Back cover of Moroccan Roll by Brand X showing Fender Rhodes and Mellotron
Back cover of Moroccan Roll by Brand X showing Fender Rhodes and Mellotron

Return to Forever sailed closest to progressive rock of all the fusion bands with Romantic Warrior (1976) which became their best selling album despite critical drubbing from Robert Christgau, the self-appointed Dean of American Rock Critics. I fully believe the success of the album is its appeal to fans of symphonic prog; the majority of prog fans also like jazz rock but Romantic Warrior pushes all the right prog buttons: fantastic musicianship; extended instrumental pieces; a broad palette including an entirely acoustic track; and a loose concept. It comes across like a fusion version of Refugee by Refugee (1974).

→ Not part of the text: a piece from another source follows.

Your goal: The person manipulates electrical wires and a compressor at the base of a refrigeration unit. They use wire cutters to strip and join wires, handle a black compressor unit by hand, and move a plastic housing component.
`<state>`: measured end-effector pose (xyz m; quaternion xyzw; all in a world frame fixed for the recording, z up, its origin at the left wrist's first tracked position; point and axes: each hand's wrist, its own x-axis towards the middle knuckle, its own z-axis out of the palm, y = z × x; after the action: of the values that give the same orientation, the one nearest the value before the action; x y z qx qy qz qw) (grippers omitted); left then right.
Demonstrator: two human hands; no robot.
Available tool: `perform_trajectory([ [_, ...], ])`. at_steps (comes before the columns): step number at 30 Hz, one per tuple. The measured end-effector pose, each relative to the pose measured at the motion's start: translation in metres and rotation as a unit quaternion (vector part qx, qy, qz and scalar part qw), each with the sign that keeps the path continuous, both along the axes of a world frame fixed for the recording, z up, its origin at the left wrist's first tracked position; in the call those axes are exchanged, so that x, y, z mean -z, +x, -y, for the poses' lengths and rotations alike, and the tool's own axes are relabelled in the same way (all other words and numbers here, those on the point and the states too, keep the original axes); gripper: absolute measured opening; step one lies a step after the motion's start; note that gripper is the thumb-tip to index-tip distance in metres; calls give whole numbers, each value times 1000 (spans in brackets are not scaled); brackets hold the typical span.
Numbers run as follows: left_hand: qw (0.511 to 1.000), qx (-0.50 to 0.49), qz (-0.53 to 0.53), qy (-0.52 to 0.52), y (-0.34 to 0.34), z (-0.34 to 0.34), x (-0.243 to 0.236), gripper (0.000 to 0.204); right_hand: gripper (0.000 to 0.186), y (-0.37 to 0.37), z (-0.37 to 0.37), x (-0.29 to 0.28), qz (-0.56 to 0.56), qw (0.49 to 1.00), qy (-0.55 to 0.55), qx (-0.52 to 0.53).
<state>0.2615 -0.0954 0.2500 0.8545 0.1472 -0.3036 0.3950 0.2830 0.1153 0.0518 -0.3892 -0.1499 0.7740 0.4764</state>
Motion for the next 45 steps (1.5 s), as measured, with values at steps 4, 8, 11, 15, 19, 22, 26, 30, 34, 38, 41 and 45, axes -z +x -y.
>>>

The popularity of the Rhodes piano dipped at the end of the 70s as electronic keyboards began to proliferate but also because the quality of the instrument itself suffered as a consequence of cost-cutting and an attempt at mass production. Rhodes was sold to Roland by the company president William Schultz in 1987 and Roland produced digital pianos under the Rhodes name until Harold Rhodes, who hadn’t authorised the use of his name, bought back the rights to the instrument in 1997. It’s good to hear the Rhodes sound on contemporary prog.